Die SPD hatte ein Waterloo erlebt. 19,6 Prozent, nicht einmal die 2 stand mehr vorne, daß man so tief sinken könnte, hatten sich nicht mal die düstersten Pessimisten vorstellen können. Klar, die Wahlbeteiligung war genauso eingebrochen wie die SPD, aber was half es zu wissen, daß womöglich viele von den eigenen Anhängern aus Frust oder Enttäuschung daheim geblieben waren? Man war es ja gewohnt, seit Jahrzehnten gegen die CSU zu verlieren, aber so eine Schlappe hatte es noch nie zuvor gegeben. Mehr als 40 Prozent lagen nun zwischen CSU und SPD, das war wirklich historisch. Wieder gab es Diskussionen, ob man sich nicht von der Bundes-SPD lösen und eine spezifische bayerische SPD gründen sollte, aber auch solche Überlegungen wurden schnell wieder verworfen. Wie tief würde man als SPD noch in den Keller rutschen?

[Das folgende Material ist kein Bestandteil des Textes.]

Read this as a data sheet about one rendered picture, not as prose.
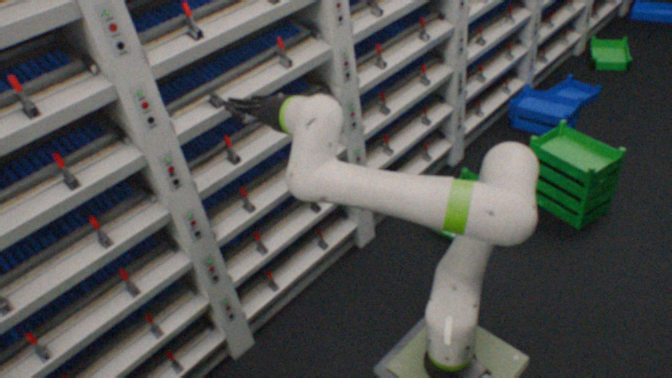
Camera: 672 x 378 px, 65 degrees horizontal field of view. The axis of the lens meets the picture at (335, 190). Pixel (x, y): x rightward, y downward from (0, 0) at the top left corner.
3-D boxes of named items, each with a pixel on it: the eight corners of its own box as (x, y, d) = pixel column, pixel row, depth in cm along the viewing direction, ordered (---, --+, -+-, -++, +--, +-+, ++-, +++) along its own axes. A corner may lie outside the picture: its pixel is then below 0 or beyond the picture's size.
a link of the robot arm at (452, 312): (477, 328, 149) (481, 284, 137) (471, 376, 138) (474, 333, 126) (432, 320, 153) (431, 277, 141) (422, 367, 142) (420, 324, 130)
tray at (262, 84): (331, 57, 173) (334, 33, 165) (177, 147, 142) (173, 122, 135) (289, 28, 180) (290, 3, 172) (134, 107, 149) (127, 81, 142)
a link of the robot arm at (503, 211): (530, 221, 116) (544, 179, 108) (528, 264, 107) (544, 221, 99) (447, 205, 120) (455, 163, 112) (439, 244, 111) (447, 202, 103)
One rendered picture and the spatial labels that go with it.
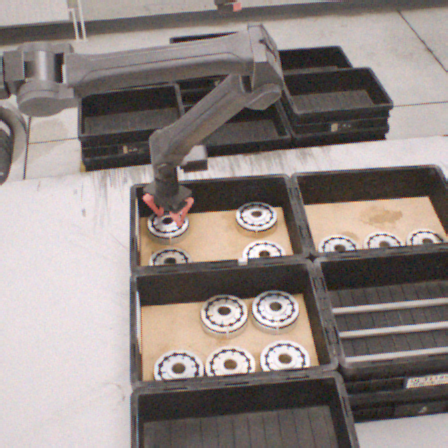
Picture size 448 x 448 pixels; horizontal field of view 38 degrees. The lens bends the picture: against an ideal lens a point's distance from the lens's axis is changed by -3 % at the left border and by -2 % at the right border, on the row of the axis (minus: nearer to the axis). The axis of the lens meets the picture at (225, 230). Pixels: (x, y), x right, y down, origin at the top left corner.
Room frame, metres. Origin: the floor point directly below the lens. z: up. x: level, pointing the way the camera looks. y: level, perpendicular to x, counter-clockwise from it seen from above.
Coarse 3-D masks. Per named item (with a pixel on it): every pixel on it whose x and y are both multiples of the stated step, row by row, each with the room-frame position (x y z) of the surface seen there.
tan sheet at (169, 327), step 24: (144, 312) 0.96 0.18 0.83; (168, 312) 0.96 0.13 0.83; (192, 312) 0.96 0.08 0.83; (144, 336) 0.89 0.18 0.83; (168, 336) 0.89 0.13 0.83; (192, 336) 0.89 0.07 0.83; (240, 336) 0.89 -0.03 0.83; (264, 336) 0.89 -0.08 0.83; (288, 336) 0.89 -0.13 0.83; (144, 360) 0.83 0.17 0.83; (312, 360) 0.83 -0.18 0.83
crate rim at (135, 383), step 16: (144, 272) 0.99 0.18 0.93; (160, 272) 0.99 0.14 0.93; (176, 272) 0.99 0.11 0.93; (192, 272) 0.99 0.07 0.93; (208, 272) 0.99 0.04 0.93; (320, 304) 0.90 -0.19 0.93; (320, 320) 0.85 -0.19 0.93; (288, 368) 0.74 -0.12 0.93; (304, 368) 0.74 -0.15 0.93; (320, 368) 0.74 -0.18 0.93; (336, 368) 0.74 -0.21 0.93; (144, 384) 0.70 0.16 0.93; (160, 384) 0.70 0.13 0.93; (176, 384) 0.70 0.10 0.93
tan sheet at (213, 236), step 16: (144, 224) 1.25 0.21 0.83; (192, 224) 1.25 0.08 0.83; (208, 224) 1.25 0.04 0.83; (224, 224) 1.25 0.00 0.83; (144, 240) 1.19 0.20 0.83; (192, 240) 1.19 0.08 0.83; (208, 240) 1.19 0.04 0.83; (224, 240) 1.19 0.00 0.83; (240, 240) 1.19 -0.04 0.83; (256, 240) 1.19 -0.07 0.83; (272, 240) 1.19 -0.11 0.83; (288, 240) 1.19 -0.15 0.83; (144, 256) 1.14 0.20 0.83; (192, 256) 1.14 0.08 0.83; (208, 256) 1.13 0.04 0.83; (224, 256) 1.13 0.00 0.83; (240, 256) 1.13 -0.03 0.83
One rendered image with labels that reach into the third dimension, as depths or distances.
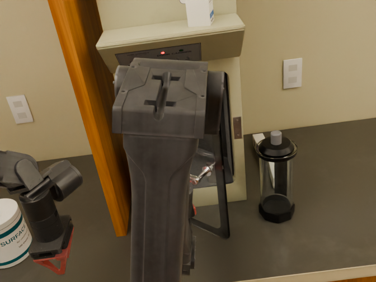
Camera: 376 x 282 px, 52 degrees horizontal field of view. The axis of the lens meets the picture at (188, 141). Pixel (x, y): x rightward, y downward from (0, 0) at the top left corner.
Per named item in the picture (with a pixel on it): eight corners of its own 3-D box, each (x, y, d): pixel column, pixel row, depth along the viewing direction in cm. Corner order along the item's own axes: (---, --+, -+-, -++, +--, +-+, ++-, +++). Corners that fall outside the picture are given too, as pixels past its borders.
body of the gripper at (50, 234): (73, 220, 85) (63, 193, 81) (62, 255, 76) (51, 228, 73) (43, 224, 85) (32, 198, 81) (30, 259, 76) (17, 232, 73)
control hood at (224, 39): (111, 70, 97) (102, 30, 92) (239, 53, 96) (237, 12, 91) (104, 88, 87) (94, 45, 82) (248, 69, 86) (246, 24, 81)
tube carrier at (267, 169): (264, 193, 120) (263, 134, 109) (299, 201, 115) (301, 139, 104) (252, 215, 112) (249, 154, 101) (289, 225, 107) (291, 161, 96)
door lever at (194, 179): (181, 166, 97) (179, 157, 95) (212, 176, 91) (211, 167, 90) (167, 177, 93) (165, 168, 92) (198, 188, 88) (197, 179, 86)
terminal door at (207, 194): (145, 201, 117) (118, 78, 97) (230, 240, 100) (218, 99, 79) (144, 203, 117) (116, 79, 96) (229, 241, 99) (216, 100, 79)
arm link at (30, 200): (10, 194, 73) (30, 201, 71) (38, 174, 78) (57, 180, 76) (22, 221, 77) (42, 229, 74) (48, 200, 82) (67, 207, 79)
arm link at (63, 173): (-8, 172, 75) (12, 165, 69) (37, 142, 83) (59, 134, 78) (27, 221, 78) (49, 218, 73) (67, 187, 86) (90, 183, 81)
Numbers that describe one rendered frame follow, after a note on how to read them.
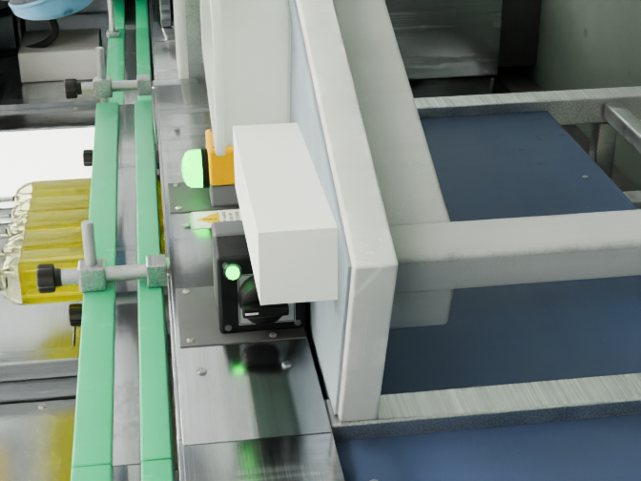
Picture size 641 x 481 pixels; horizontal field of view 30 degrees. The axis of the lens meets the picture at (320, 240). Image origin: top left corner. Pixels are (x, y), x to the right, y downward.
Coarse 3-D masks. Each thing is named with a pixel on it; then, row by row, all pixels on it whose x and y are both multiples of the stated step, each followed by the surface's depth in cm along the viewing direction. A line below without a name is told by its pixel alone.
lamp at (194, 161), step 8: (192, 152) 136; (200, 152) 136; (184, 160) 135; (192, 160) 135; (200, 160) 135; (184, 168) 135; (192, 168) 135; (200, 168) 135; (208, 168) 135; (184, 176) 136; (192, 176) 135; (200, 176) 135; (208, 176) 135; (192, 184) 136; (200, 184) 136; (208, 184) 136
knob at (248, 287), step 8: (248, 280) 107; (240, 288) 107; (248, 288) 106; (256, 288) 106; (240, 296) 107; (248, 296) 106; (256, 296) 106; (240, 304) 107; (248, 304) 106; (256, 304) 106; (272, 304) 106; (280, 304) 106; (248, 312) 105; (256, 312) 105; (264, 312) 106; (272, 312) 106; (280, 312) 106; (288, 312) 106; (256, 320) 107; (264, 320) 107; (272, 320) 107
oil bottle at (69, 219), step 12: (24, 216) 164; (36, 216) 164; (48, 216) 164; (60, 216) 164; (72, 216) 164; (84, 216) 164; (12, 228) 161; (24, 228) 161; (36, 228) 161; (48, 228) 161; (60, 228) 161
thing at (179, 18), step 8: (176, 0) 174; (184, 0) 175; (176, 8) 175; (184, 8) 176; (176, 16) 175; (184, 16) 176; (176, 24) 176; (184, 24) 177; (176, 32) 193; (184, 32) 177; (176, 40) 193; (184, 40) 178; (176, 48) 194; (184, 48) 178; (176, 56) 195; (184, 56) 178; (184, 64) 178; (184, 72) 179
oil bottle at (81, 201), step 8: (160, 192) 172; (24, 200) 170; (32, 200) 169; (40, 200) 169; (48, 200) 169; (56, 200) 169; (64, 200) 169; (72, 200) 169; (80, 200) 169; (88, 200) 169; (160, 200) 169; (16, 208) 168; (24, 208) 167; (32, 208) 167; (40, 208) 167; (48, 208) 167; (56, 208) 167; (64, 208) 167; (72, 208) 167; (80, 208) 167; (88, 208) 167; (16, 216) 166
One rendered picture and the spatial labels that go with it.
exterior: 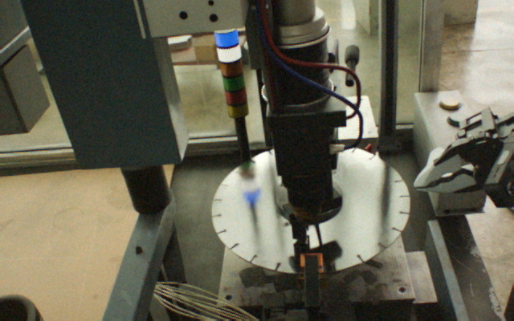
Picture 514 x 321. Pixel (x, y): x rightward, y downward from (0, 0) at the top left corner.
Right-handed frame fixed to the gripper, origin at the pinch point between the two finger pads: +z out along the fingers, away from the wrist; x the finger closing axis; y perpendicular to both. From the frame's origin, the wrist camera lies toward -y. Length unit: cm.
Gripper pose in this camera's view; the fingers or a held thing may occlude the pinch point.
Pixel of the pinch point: (422, 186)
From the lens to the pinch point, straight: 80.6
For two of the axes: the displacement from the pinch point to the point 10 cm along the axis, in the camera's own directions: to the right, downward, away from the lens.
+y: 2.5, -5.7, 7.8
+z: -7.3, 4.2, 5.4
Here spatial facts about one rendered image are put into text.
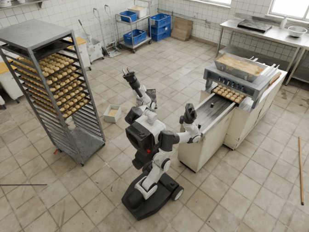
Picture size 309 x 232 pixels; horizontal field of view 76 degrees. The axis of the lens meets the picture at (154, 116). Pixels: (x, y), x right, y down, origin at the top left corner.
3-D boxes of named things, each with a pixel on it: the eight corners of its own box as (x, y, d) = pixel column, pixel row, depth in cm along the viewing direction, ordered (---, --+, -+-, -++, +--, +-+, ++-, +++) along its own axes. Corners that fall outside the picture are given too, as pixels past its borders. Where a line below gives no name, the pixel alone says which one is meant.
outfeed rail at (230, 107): (272, 67, 320) (274, 63, 316) (274, 67, 319) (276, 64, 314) (200, 136, 218) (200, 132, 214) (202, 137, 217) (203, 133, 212)
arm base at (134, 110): (138, 124, 194) (130, 128, 185) (129, 115, 198) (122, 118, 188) (145, 114, 187) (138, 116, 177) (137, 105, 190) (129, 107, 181)
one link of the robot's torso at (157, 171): (148, 196, 229) (167, 162, 219) (137, 185, 239) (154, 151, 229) (156, 193, 242) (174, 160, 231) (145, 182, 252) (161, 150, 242)
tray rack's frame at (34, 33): (107, 144, 316) (74, 28, 193) (83, 168, 285) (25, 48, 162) (79, 128, 341) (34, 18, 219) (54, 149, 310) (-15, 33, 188)
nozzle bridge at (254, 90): (213, 79, 298) (218, 59, 274) (261, 100, 260) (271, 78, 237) (200, 89, 281) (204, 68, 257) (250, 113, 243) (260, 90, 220)
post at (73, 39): (105, 141, 309) (72, 28, 192) (104, 142, 307) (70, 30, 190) (104, 140, 310) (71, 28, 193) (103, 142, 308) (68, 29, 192)
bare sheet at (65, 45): (72, 44, 201) (71, 43, 200) (37, 61, 177) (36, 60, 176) (36, 33, 225) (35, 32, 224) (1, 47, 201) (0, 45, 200)
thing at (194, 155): (203, 135, 329) (213, 91, 268) (222, 147, 311) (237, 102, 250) (176, 161, 293) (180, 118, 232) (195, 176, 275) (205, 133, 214)
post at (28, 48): (84, 162, 282) (30, 46, 165) (82, 164, 280) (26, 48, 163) (82, 161, 283) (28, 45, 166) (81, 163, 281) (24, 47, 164)
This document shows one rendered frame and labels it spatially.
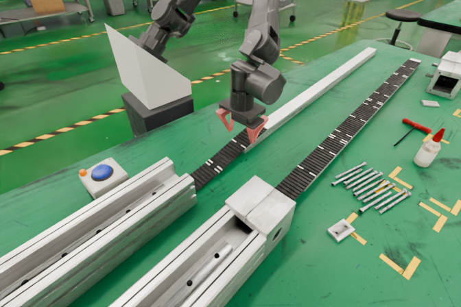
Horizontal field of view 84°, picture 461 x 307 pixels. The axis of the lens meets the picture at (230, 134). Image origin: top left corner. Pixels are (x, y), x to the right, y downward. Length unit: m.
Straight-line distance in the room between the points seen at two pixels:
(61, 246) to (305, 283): 0.44
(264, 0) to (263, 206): 0.45
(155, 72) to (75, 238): 0.53
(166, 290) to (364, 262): 0.37
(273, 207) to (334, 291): 0.18
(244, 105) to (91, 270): 0.43
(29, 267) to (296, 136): 0.67
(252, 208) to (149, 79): 0.56
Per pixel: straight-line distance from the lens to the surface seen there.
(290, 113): 0.85
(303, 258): 0.57
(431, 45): 2.40
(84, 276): 0.55
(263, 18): 0.61
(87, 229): 0.58
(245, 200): 0.50
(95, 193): 0.63
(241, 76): 0.57
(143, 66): 0.87
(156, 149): 0.76
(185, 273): 0.50
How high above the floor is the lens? 1.28
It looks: 39 degrees down
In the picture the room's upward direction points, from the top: straight up
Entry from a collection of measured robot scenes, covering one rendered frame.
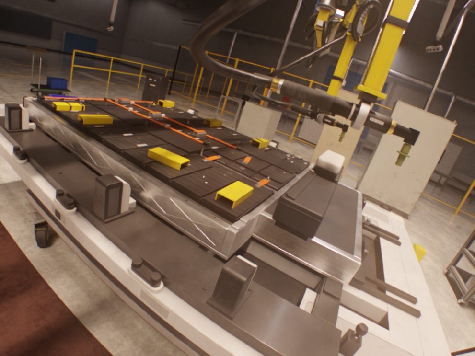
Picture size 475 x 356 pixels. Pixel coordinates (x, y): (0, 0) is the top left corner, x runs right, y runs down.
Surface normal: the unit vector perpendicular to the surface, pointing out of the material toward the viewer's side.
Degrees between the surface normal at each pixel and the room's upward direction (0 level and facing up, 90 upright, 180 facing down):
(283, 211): 90
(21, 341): 0
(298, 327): 0
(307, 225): 90
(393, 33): 90
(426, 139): 90
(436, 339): 0
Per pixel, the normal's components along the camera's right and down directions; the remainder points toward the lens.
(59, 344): 0.29, -0.89
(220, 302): -0.43, 0.19
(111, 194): 0.85, 0.40
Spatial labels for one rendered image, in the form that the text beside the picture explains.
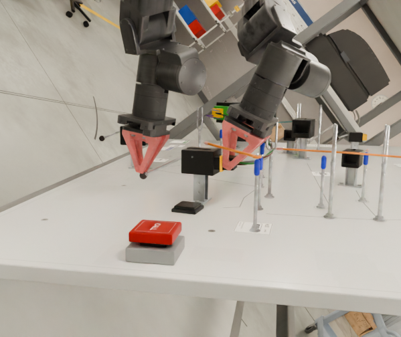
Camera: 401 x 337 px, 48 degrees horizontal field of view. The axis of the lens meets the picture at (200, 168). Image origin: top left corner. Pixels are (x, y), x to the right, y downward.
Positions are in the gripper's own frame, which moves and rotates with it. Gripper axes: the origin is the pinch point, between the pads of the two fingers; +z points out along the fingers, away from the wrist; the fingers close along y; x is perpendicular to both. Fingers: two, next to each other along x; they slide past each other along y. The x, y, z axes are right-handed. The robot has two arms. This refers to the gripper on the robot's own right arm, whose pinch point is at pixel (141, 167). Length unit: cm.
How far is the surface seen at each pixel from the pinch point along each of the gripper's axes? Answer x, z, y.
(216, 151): -13.2, -5.9, -0.4
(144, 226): -13.8, -0.4, -25.4
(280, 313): -26, 42, 43
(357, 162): -35.2, -5.7, 20.9
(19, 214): 10.2, 6.7, -18.1
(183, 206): -11.6, 2.3, -7.4
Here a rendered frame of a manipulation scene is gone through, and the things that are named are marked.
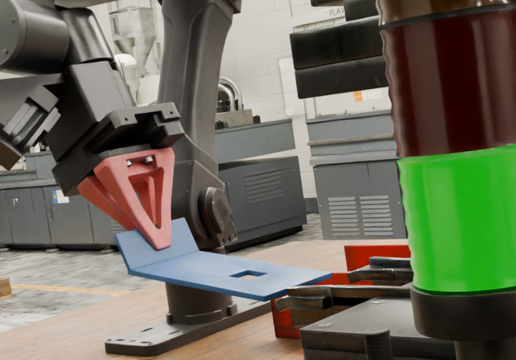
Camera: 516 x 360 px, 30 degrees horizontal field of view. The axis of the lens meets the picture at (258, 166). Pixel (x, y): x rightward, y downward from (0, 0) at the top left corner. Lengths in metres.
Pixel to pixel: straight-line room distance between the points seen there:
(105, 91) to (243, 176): 6.87
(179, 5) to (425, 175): 0.76
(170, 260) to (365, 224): 5.73
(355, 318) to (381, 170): 5.78
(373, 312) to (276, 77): 9.06
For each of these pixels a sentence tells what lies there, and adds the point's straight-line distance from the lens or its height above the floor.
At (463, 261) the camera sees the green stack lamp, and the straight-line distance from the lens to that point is 0.25.
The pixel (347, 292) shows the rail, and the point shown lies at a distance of 0.58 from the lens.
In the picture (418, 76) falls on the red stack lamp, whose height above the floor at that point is 1.11.
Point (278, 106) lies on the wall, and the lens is 9.59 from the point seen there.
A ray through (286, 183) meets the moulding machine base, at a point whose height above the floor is 0.44.
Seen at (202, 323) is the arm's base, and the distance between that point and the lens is 0.92.
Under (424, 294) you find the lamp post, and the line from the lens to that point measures 0.26.
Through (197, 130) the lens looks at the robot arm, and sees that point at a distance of 0.92.
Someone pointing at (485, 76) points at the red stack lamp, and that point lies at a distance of 0.24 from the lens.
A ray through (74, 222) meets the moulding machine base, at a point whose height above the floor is 0.29.
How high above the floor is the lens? 1.10
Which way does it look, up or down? 4 degrees down
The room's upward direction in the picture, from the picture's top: 8 degrees counter-clockwise
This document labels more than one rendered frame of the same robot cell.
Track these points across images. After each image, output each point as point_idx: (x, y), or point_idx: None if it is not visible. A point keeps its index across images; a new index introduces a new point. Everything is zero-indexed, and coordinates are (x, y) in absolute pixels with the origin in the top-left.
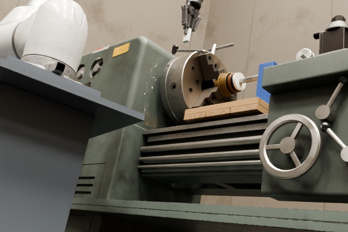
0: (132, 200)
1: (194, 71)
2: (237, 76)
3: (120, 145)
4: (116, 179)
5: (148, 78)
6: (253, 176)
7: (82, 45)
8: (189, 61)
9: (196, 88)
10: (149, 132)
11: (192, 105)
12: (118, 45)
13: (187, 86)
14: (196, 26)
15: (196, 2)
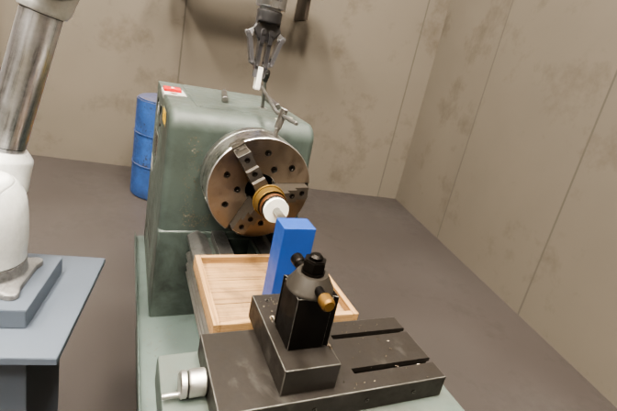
0: (184, 303)
1: (230, 176)
2: (270, 206)
3: (156, 259)
4: (158, 291)
5: (186, 171)
6: None
7: (5, 241)
8: (218, 168)
9: (235, 198)
10: (188, 244)
11: (230, 221)
12: (164, 105)
13: (218, 201)
14: (273, 58)
15: (266, 22)
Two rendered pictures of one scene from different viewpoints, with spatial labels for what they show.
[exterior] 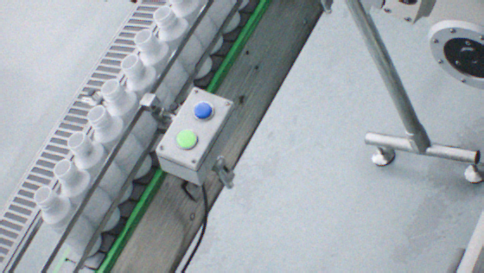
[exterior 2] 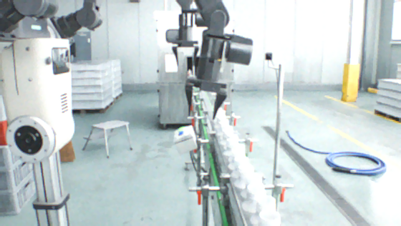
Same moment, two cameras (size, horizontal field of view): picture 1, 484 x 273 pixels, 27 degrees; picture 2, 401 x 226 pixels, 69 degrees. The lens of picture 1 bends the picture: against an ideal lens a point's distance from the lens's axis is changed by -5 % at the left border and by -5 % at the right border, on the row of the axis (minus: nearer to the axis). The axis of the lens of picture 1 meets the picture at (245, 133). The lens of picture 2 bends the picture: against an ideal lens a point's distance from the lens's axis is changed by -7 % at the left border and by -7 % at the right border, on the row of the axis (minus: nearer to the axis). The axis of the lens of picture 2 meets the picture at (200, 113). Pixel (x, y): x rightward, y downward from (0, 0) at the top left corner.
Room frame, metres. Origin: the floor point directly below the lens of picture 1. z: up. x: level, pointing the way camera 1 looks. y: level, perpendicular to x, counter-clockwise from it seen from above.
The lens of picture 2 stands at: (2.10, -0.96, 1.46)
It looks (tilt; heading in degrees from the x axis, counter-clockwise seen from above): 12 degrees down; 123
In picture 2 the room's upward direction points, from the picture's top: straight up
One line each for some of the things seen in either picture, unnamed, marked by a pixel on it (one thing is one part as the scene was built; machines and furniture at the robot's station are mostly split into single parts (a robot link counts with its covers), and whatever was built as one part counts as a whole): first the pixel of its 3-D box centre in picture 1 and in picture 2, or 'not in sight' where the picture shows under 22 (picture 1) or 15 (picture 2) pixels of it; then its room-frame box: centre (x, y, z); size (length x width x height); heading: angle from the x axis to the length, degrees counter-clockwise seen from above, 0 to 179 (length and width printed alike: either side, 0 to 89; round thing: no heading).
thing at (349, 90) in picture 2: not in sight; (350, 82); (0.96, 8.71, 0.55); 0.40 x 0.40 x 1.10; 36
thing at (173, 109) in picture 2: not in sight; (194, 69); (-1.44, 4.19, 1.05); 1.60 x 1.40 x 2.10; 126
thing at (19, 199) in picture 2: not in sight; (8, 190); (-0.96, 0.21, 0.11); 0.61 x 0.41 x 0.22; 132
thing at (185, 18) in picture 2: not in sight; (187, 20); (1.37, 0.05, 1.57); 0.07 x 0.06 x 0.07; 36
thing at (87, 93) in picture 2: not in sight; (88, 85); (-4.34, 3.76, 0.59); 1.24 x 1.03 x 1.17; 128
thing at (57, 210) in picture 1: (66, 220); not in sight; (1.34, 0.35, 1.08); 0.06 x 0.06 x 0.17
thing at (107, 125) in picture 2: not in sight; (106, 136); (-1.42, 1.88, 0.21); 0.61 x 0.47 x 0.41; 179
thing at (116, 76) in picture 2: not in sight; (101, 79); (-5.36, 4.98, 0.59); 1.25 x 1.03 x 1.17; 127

Andererseits waren das Probleme, die Andere bestimmt gerne gehabt hätten. Klar, die Grünen waren zufrieden, sie hatten zwei Prozent dazu gewonnen und mußten dieses Mal nicht um den Einzug in den Landtag bangen. Aber die Freien Wähler und die FDP hatten es wieder nicht ins Parlament geschafft, genauso wenig wie die Republikaner, die ÖDP und alle anderen kleinen Parteien. Es blieb also bei gerade mal drei Parteien, welche über fünf Prozent der Wählerstimmen gekommen waren und das zeigte mehr als deutlich, wie schwer es war, in Bayern auf einen grünen Zweig zu kommen. Sträuber und die CSU freuten sich, die SPD war am Boden zerstört und die Grünen sahen sich im Aufwind. Kein Wunder, daß der SPD-Landesvorsitzende Haderlein mitsamt seiner Generalsekretärin Dielefeld am Tag nach der Wahl zurücktrat, aber ob das langfristig etwas nützen würde? Erstmals hatte die CSU alle Direktmandate gewonnen, schlimmer konnte es nun wirklich nicht mehr werden, ganz Bayern war tiefschwarz und würde es wohl auch bleiben.